Task directions: The goal is an unaltered copy of the records below, minus any images.
━━━
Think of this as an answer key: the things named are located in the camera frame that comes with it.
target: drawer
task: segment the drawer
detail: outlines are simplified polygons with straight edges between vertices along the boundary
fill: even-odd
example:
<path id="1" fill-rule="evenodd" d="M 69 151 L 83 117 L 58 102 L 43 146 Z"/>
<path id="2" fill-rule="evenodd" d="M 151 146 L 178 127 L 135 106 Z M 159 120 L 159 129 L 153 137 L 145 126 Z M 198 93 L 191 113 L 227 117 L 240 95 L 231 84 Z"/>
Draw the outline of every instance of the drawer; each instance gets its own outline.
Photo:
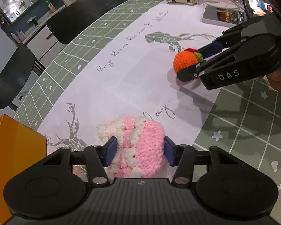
━━━
Written response:
Think of this as an answer key: the things named are located in the camera frame that comes with it.
target: drawer
task: segment the drawer
detail: outlines are simplified polygons with straight edges between vertices along the boundary
fill: even-odd
example:
<path id="1" fill-rule="evenodd" d="M 69 151 L 83 117 L 58 102 L 43 146 Z"/>
<path id="2" fill-rule="evenodd" d="M 151 146 L 178 127 L 135 106 Z M 159 120 L 159 129 L 153 137 L 145 126 Z M 198 93 L 191 113 L 227 117 L 240 95 L 231 84 Z"/>
Draw the outline of every instance of the drawer; each instance gets its own outline.
Photo:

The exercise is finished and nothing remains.